CASO CLÍNICO: Un hombre de 19 años de edad con diagnóstico de NF1 se presentó con alteraciones de la función urinaria, dolor en miembro pélvico derecho, parestesias en miembro pélvico izquierdo, ataxia sensitiva e hipoestesia en silla de montar. Se integró un síndrome medular incompleto con un nivel sensitivo T8, una vez que se identificó en el examen físico implicación de cordones posteriores, de haz espinotalámico y en mucho menor grado de la vía corticoespinal. Se practicó IRM de columna vertebral, donde se identificó una lesión intramedular de aspecto sólido desde los niveles medulares T2 a T6, y sorprendentemente se evidenció una cavidad siringomiélica multilobulada desde C2 hasta el cono medular, además de múltiples neurofibromas de aspecto plexiforme hacia las emergencias y trayecto de raíces de nerviosas sacrococcígeas. En la IRM se pudieron advertir cambios pre-siringomiélicos hacia la unión bulbo medular. Se realizó resección de la lesión intramedular, y el estudio histopatológico fue compatible con neurofibroma atípico.
CONCLUSIÓN: El presente caso ilustra la asociación de NF1 con tumores intramedulares que condicionan siringomielia holocordal secundaria. Además, se pudo documentar la llamada mielopatía presyrinx, lo que apoya a la hipótesis compresiva y de alteración del flujo del LCR como la etiopatogenia de la formación de esta cavidad medular.
Palabras clave: Neoplasias de la vaina del nervio, neurofibromatosis tipo 1, siringomielia, tumores espinales.
ABSTRACT Neurofibromatosis type 1 and spinal tumor with holocord syringomyelia: A case illustration
INTRODUCTION: Neurofibromatosis type 1 (NF1) is the most common neurocutaneous syndrome. The association of NF1 with spinal tumors is common; however, the coexistence with holocordal syringomyelia in the context of NF1 has never been documented. Herein we report the case of this rare connection.
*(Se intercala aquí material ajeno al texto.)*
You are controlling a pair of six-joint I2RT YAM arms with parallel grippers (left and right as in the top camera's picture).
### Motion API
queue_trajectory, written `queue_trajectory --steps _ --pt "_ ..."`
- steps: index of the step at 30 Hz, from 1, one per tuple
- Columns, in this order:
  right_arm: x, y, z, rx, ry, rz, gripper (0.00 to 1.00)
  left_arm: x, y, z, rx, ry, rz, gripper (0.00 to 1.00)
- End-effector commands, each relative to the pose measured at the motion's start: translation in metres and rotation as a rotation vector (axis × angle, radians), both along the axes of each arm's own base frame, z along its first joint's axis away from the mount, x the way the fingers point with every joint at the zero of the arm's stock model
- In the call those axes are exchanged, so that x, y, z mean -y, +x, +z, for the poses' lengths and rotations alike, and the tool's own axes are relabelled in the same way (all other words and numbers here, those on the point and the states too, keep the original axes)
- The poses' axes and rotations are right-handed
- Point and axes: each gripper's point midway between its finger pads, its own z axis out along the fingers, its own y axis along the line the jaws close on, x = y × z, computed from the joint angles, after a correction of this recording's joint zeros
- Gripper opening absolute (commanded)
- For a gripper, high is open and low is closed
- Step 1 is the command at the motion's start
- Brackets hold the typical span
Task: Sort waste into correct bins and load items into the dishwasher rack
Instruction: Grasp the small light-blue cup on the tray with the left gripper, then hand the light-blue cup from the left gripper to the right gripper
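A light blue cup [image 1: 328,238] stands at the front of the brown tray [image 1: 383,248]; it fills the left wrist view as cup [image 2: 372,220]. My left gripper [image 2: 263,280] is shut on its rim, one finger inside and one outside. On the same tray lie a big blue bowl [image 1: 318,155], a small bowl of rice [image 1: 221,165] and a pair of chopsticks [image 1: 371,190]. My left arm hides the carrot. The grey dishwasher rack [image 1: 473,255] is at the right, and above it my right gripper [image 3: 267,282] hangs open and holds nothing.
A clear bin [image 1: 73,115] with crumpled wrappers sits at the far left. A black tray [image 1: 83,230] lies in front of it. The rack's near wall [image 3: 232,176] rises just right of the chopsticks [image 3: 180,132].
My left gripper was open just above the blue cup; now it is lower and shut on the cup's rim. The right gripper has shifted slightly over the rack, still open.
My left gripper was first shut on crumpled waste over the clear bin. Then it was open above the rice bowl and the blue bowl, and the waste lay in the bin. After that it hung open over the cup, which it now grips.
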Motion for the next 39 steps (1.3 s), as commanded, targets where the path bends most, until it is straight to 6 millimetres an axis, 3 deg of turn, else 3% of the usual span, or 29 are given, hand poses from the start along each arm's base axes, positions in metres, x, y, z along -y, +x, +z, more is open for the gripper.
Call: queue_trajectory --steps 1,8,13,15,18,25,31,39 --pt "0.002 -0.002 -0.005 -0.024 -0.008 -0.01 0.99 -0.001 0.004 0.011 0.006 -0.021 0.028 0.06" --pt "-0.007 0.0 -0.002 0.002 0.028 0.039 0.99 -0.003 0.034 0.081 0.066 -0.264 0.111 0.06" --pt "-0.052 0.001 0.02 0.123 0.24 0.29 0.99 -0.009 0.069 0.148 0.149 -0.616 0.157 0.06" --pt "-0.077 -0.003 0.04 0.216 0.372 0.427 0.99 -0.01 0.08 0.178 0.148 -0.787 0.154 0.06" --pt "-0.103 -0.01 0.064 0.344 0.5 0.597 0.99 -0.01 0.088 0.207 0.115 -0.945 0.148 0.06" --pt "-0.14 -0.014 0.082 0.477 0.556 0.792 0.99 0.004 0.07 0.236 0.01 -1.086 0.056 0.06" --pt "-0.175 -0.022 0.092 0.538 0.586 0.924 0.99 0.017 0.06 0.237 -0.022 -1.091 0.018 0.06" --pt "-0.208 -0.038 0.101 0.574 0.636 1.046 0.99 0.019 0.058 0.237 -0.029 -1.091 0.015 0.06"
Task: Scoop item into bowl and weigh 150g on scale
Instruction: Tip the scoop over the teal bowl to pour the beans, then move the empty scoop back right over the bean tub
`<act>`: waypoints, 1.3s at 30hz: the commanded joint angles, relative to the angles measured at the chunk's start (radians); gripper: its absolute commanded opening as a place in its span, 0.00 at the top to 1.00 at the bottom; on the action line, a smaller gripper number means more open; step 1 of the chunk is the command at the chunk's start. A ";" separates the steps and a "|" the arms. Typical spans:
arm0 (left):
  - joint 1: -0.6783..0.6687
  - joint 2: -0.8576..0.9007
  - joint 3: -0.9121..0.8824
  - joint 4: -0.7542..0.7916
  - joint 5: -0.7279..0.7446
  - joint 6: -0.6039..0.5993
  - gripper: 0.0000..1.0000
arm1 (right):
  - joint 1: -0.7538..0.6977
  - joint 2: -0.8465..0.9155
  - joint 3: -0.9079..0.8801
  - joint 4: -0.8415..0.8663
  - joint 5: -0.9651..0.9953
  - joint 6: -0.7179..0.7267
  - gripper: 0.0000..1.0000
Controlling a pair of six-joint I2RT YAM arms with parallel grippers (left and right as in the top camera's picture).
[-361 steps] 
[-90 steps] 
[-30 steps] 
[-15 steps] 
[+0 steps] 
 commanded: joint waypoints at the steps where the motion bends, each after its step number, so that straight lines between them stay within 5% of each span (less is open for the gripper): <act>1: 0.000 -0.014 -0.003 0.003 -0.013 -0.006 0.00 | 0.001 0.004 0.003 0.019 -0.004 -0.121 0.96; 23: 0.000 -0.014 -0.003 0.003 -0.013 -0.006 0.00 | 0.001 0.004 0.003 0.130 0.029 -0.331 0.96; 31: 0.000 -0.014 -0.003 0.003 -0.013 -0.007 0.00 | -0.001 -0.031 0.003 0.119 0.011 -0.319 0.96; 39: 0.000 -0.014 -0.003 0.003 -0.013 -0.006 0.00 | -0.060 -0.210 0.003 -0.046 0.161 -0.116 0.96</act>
CASE REPORT: A 19-year-old man diagnosed with NF1 presented with altered urinary function, pain in the right lower limb, left lower limb paresthesias, sensory ataxia and saddle hypoesthesia. Incomplete cord syndrome was integrated with T8 sensory level, since it was identified involvement of the posterior columns, spinothalamic tract and to a much lesser degree of corticospinal tract on physical exam. MRI of the spine showed an intramedullary lesion of solid appearance from T2 to T6 cord levels, and surprisingly, a large multilobulated syrinx was evidenced from C2 to the conus medullaris, as well as multiple neurofibromas of plexiform appearance into the emergencies of sacrococcygeal nerve roots. On MRI could also be evidenced presyrinx changes into the medulla-cord junction. Resection of the intramedullary lesion was performed, and histopathological analysis was consistent with atypical neurofibroma.
CONCLUSION: This case illustrates the association of NF1 with intramedullary tumors leading to secondary holocordal syringomyelia. It was also documented the so-called presyrinx myelopathy, which supports the hypothesis of compression and alteration of the CSF flow as the pathogenesis of the spinal cord cavity formation.
Key words: Neoplasms of the nerve sheath, neurofibromatosis type 1, syringomyelia, spinal tumors.